What the exercise asks:
Please output exactly the lines below, starting at the line that has "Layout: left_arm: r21" and ending at the line that has "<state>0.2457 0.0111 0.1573", both included; leave out all pictures and include nothing else.

==== Source information

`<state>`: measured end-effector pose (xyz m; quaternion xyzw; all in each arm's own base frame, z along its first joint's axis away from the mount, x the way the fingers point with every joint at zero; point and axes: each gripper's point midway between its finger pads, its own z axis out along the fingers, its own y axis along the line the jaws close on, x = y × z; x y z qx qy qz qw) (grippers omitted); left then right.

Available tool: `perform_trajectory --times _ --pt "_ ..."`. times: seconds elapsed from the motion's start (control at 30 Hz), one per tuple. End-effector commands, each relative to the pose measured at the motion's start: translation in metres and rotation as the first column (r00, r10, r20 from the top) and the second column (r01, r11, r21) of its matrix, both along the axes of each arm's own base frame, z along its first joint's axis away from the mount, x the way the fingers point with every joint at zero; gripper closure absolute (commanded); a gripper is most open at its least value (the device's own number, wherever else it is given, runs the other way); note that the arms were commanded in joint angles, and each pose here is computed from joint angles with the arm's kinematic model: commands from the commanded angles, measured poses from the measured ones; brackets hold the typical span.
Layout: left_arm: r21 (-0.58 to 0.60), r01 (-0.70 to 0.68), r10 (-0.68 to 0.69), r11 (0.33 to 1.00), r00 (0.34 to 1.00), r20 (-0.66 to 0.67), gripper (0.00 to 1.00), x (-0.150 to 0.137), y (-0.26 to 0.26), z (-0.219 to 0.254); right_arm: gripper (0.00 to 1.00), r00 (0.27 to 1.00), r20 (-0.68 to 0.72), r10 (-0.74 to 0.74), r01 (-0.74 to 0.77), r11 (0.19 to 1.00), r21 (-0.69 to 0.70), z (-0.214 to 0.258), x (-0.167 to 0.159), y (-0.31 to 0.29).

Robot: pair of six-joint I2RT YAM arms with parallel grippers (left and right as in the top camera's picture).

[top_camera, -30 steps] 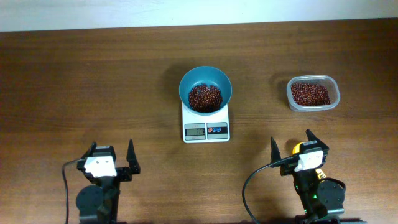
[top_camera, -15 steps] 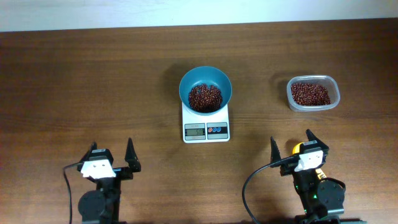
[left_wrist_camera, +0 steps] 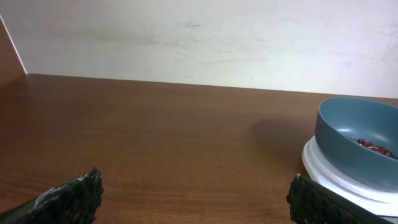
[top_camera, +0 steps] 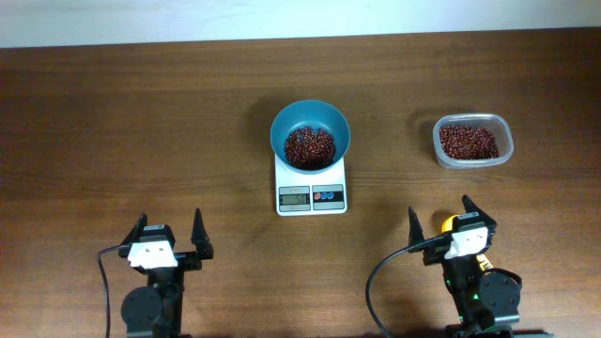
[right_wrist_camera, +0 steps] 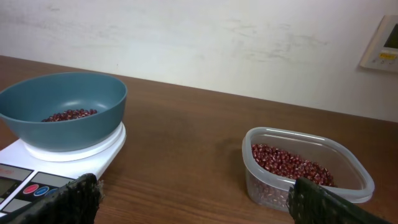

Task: Scoop item into bowl and weigh 50g on scale

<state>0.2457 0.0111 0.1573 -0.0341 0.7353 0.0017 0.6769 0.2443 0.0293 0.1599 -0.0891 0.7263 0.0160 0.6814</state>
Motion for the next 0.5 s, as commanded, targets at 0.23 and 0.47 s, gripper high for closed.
perform_trajectory --times 0.23,0.47 --pt "0.022 0.011 -0.011 1.0 1.0 0.003 0.01 0.0 -0.0017 -0.0009 0.01 1.0 0.001 -0.003 0.003 1.0 0.004 -0.002 0.0 0.0" --pt "0.022 0.011 -0.011 1.0 1.0 0.003 0.01 0.0 -0.0017 -0.0009 0.01 1.0 0.001 -0.003 0.003 1.0 0.004 -0.0021 0.0 0.0"
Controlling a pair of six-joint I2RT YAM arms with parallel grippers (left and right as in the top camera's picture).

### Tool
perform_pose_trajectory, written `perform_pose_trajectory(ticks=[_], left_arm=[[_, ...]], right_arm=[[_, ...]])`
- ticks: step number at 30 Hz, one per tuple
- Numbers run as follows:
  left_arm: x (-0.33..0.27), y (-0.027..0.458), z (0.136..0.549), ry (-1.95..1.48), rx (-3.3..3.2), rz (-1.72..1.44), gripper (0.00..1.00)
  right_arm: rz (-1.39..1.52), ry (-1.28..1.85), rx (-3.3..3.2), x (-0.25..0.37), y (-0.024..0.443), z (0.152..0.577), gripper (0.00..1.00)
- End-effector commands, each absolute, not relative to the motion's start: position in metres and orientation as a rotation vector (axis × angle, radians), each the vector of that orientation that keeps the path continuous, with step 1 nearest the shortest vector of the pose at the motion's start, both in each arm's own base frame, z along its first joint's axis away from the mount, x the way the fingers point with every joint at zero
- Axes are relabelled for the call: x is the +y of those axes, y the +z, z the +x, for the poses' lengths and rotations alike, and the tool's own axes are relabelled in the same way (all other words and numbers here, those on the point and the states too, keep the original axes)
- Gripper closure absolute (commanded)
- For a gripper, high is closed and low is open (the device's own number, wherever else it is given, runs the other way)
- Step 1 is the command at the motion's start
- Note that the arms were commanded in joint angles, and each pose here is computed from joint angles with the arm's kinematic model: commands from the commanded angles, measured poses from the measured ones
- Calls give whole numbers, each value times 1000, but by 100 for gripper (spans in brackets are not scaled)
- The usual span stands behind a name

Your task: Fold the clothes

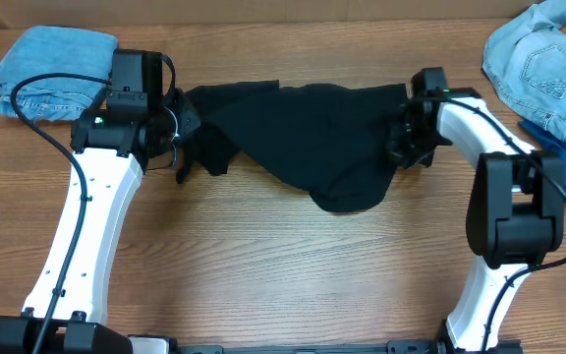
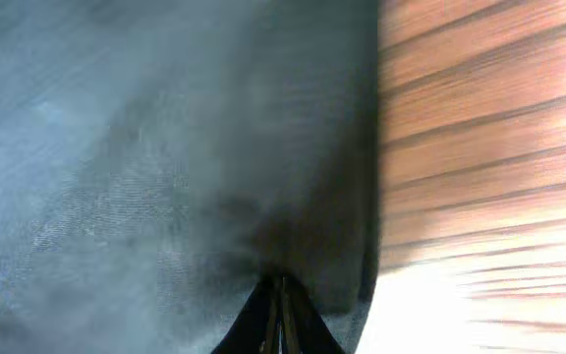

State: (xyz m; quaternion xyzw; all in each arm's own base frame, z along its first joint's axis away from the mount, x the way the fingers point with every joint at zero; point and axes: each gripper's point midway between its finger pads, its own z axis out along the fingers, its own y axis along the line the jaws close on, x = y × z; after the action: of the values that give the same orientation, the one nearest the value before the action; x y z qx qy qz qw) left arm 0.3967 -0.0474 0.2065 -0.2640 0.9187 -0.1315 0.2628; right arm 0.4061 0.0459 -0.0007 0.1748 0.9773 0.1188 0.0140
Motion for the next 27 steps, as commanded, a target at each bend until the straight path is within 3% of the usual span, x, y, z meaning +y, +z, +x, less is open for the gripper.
perform_pose_trajectory(ticks=[1, 10, 15, 17, 23, 27], left_arm=[[-48, 213, 399, -354, 2476, -679, 87], [-48, 213, 398, -353, 2478, -679, 75], [-45, 216, 403, -345, 2453, -675, 70], [-46, 217, 405, -354, 2448, -667, 69], [-57, 216, 401, -401, 2490, -574, 62], [-57, 214, 399, -370, 2511, -492, 47]], right_arm=[[754, 119, 3025, -26, -23, 399, 96], [884, 60, 2896, -86, -21, 411, 96], [806, 60, 2860, -93, -12, 427, 96], [751, 123, 2868, -83, -2, 435, 71], [706, 257, 2828, -68, 54, 455, 53], [654, 426, 2779, -47, 102, 465, 39]])
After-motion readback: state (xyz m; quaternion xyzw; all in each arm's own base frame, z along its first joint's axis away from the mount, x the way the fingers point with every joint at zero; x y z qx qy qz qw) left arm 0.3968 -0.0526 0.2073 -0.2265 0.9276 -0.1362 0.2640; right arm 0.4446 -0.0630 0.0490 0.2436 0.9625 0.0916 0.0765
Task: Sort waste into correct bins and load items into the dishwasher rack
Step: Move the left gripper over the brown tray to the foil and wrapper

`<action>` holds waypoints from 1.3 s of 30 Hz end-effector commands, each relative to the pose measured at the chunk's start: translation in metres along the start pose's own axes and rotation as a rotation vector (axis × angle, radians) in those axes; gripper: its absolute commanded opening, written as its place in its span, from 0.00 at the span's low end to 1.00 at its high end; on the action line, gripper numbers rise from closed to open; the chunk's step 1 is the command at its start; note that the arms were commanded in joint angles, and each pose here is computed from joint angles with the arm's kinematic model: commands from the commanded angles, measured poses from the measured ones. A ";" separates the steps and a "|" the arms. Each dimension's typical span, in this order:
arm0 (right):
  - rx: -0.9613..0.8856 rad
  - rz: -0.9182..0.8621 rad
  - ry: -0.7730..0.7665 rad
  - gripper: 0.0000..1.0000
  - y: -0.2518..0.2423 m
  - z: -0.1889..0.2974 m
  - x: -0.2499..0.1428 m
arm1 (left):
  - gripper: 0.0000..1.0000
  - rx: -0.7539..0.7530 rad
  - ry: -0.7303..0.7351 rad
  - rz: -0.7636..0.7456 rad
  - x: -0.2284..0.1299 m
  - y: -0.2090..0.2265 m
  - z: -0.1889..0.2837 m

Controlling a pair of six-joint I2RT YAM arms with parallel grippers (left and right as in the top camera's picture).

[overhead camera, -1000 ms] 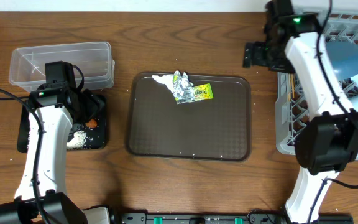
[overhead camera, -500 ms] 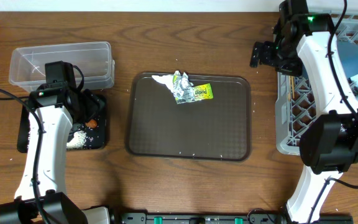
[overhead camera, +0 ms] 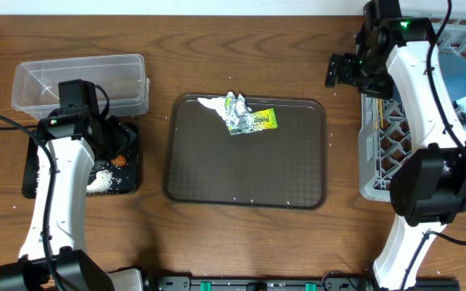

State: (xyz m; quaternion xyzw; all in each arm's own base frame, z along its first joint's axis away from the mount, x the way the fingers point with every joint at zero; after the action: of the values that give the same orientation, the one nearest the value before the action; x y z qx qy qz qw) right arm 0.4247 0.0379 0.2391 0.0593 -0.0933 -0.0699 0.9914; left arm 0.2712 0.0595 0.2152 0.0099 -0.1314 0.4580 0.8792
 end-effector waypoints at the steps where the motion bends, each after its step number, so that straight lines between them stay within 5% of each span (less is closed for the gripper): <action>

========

Output for this task:
Layout: left_arm: r21 (-0.58 to 0.60), r01 (-0.70 to 0.68), r10 (-0.68 to 0.69), r11 (0.33 to 1.00), r00 (0.34 to 1.00), r20 (-0.66 to 0.67), gripper (0.00 to 1.00), x (-0.150 to 0.137), y (-0.26 to 0.26), z (-0.219 to 0.254); right_arm: gripper (0.00 to 1.00), r00 (0.27 to 1.00), r20 (-0.68 to 0.72), r10 (-0.74 to 0.74), r01 (-0.74 to 0.77), r11 (0.19 to 1.00), r21 (-0.69 to 0.70), z (-0.214 to 0.258), x (-0.167 to 0.159), y (-0.31 to 0.29).

Robot: pair of six-joint I2RT YAM arms with parallel grippers (left and right as in the top camera's picture).

[top_camera, -30 steps] 
[top_camera, -15 steps] 
[left_wrist_camera, +0 steps] 
[top_camera, +0 steps] 
[right_wrist_camera, +0 steps] 

Task: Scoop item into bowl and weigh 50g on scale

<state>0.2457 0.0111 0.1573 -0.0341 0.7353 0.0017 0.6769 0.2443 0.0293 0.1599 -0.0891 0.7263 0.0160 0.6814</state>

The exercise requires nothing further.